We also get some lousy characters and lousy performances. Making the top on both counts is Jack Black, someone I admit to not liking and never finding funny.  His Denham was so openly loathsome that when he about to be killed off by the Cannibal Holocaust crew I wanted him dead.  He is unethical, selfish, underhanded, manipulative, only interested in his film to the point of blocking out everything else.  At a certain point, when he manages to survive being tossed off a gigantic log by Kong, with all these dead people surrounding him, Denham observes his camera, broken, with the film exposed.  THIS moves him virtually to tears, but why would Jackson and Company think I would care?  When he makes his declaration of using money from the future film to give to a dead film crew members family, not only do we know he is thoroughly insincere, we begin to wonder whether he is literally insane.

As a side note, Denham must have been really desperate in his casting if he thought both Mae West AND Myrna Loy would be perfect for the part he gave Anne.  If you've seen both of them, you couldn't find two different types: the vamp and the sophisticate, so the idea they could both play the same part is the same as suggesting Miley Cyrus and Michelle Dockery could both play the same role the same way.

Even all that we could forgive if Black bothered to give a performance, but all he did was make faces and raise his eyebrows.  Typical Black shtick. 

Watts does what she can with Anne, a mopey little character with nothing to recommend her to be this brilliant comedienne.  Bless Brody for trying something so far out of his range: the romantic/action lead (and for building his body up), but he didn't look all that interested in the goings-on.  His scenes with Watts looked boring and it looked like these two wouldn't be interested in sharing a cup of coffee, let alone be madly in love. 

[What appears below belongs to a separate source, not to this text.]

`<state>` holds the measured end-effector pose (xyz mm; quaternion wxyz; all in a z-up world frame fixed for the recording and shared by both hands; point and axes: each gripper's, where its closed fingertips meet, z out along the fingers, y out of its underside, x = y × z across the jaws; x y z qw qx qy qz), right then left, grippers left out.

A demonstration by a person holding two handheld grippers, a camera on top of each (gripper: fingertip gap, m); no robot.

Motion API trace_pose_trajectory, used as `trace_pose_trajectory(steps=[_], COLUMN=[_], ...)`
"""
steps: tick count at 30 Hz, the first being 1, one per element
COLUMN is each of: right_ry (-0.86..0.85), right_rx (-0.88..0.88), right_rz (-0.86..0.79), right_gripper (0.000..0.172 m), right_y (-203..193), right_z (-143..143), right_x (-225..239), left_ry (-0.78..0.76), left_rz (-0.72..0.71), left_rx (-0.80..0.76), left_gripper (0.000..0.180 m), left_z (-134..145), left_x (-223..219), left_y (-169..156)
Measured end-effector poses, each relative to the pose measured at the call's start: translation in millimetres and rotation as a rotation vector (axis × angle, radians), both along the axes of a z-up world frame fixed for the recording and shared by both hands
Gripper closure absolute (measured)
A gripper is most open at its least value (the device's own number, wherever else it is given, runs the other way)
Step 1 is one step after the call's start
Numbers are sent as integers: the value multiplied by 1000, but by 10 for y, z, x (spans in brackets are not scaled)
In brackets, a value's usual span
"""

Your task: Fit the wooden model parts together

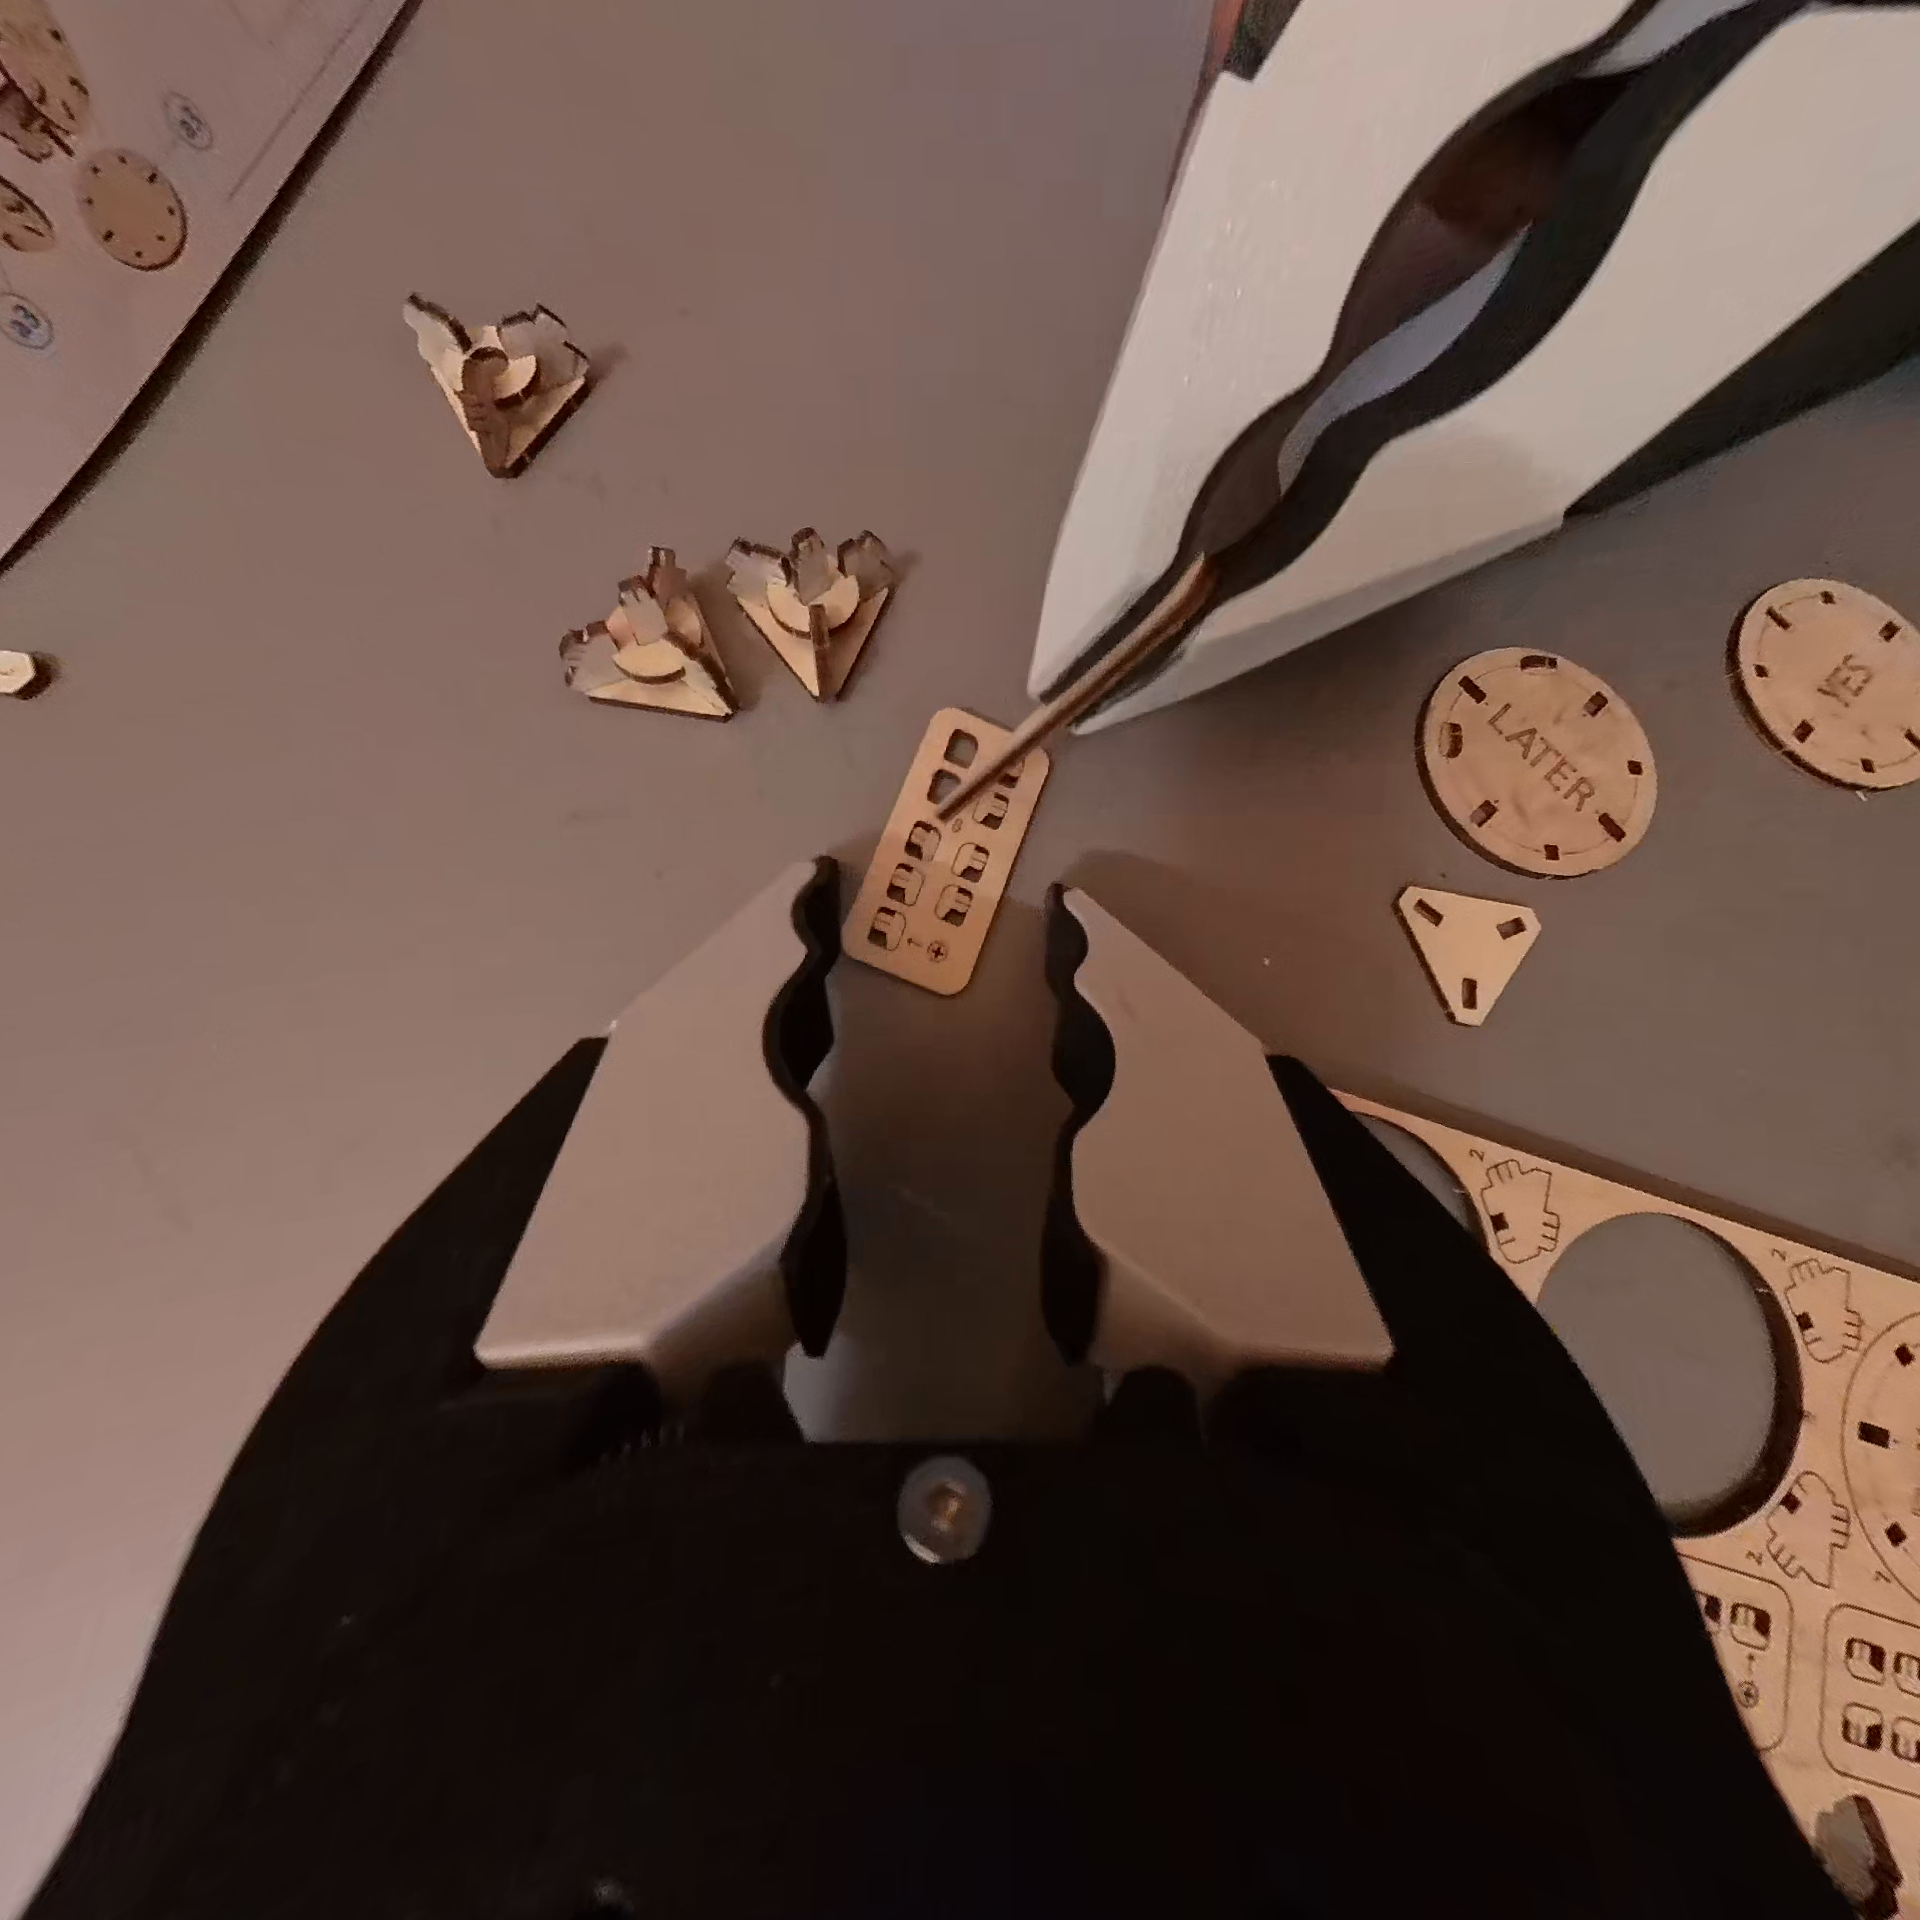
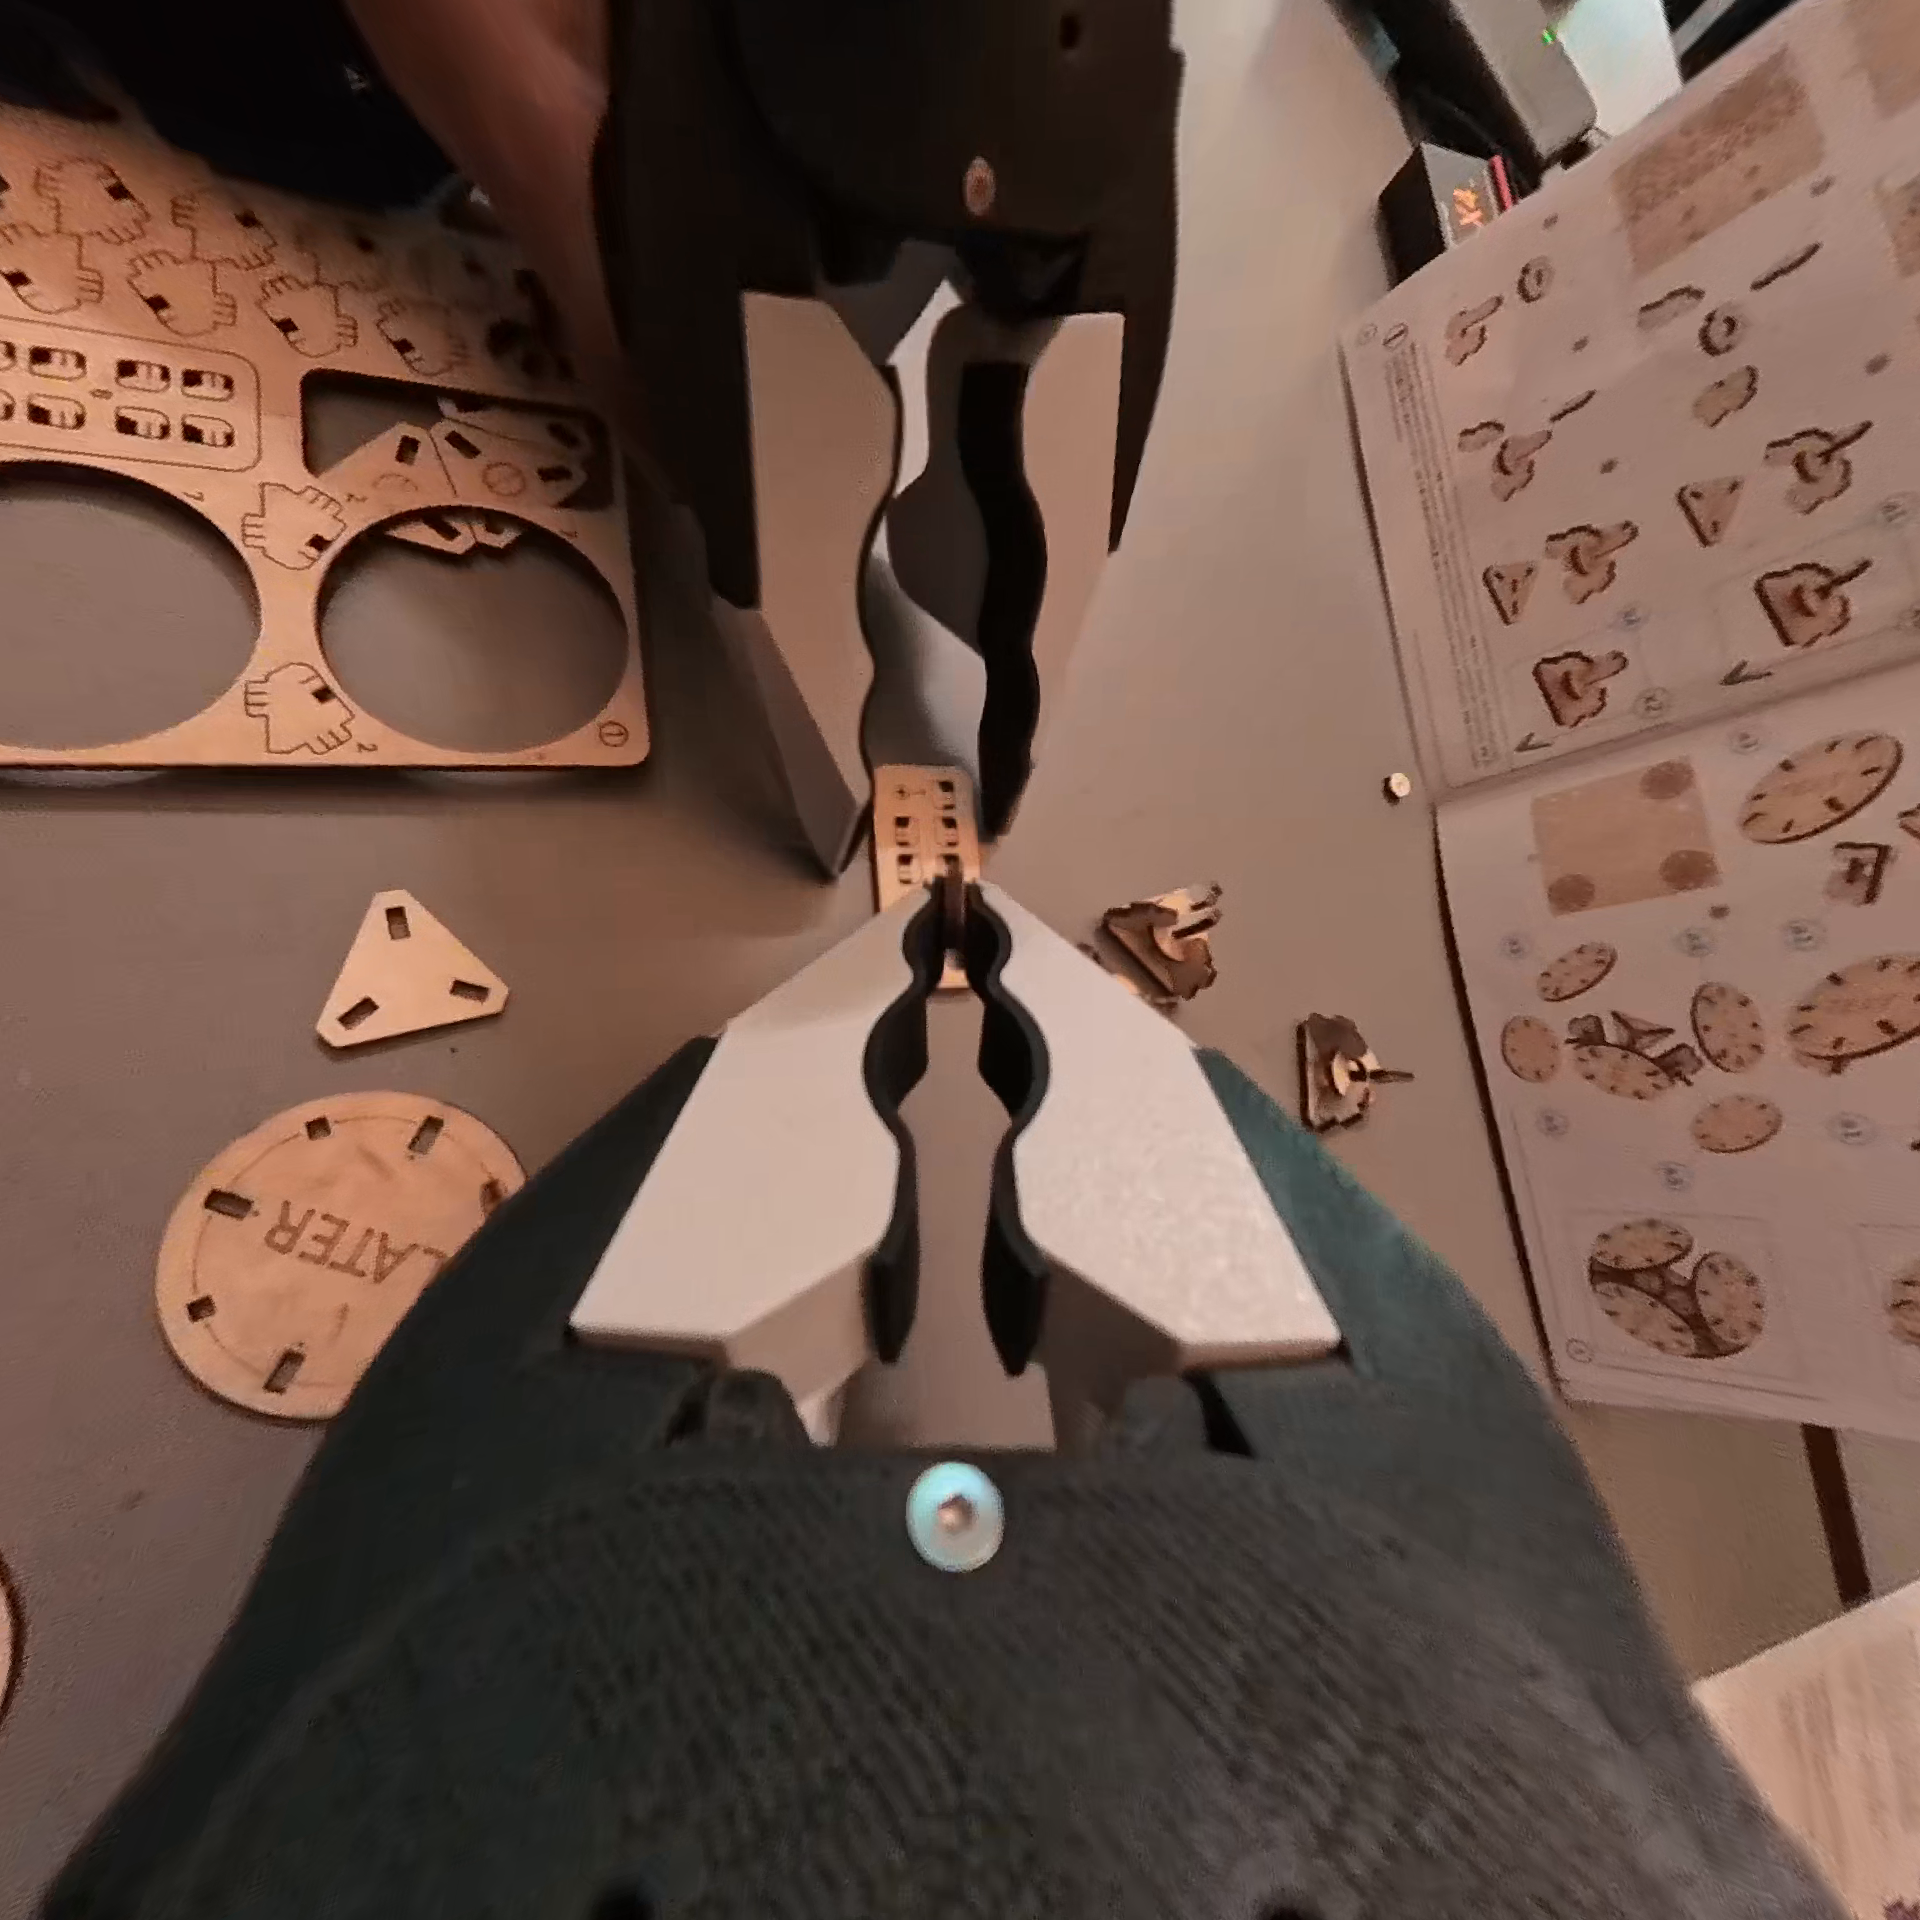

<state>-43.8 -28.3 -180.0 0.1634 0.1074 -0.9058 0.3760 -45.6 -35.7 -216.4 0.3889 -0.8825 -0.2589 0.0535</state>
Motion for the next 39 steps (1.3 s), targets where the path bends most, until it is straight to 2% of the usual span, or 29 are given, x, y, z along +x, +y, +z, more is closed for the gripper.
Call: trace_pose_trajectory(steps=[2, 8, 14, 21, 34, 39], right_ry=[5, 9, 11, -55, -50, -193], right_rx=[24, 70, 81, 104, 105, 19], right_rz=[1, -8, -3, -58, -128, -167], right_gripper=[171, 171, 171, 171, 171, 171], right_y=[-7, 19, 9, 49, 42, 63], right_z=[-33, -83, -82, -74, -69, -35], right_x=[18, 19, 56, 41, 39, 3], left_ry=[-19, -11, 59, 153, 234, 278], left_rz=[-24, -18, -31, -38, -48, -52], left_rx=[12, 6, -44, -116, -164, -197], left_gripper=[159, 159, 160, 160, 160, 160], left_z=[3, 5, 15, 26, 34, 51], left_x=[45, 42, 44, 38, 30, 19], left_y=[33, 34, 68, 107, 117, 113])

It's curious that despite winning Best Visual Effects (along with Best Sound Mixing and Sound Editing), a decade later King Kong's effects look downright cheesy and fake.  Time has not aged the visuals that once were so fascinating.

The problem with King Kong is that it takes itself so seriously.  It WANTS us to be awed, it WANTS us to be amazed, it WANTS us to care, but it never earned any of that.

"He destroys the things he loves," Preston observes to Jack (and for the record, Hanks was about the only good thing in this horror).  Were Boyens and Walsh thinking about Peter Jackson when they wrote that?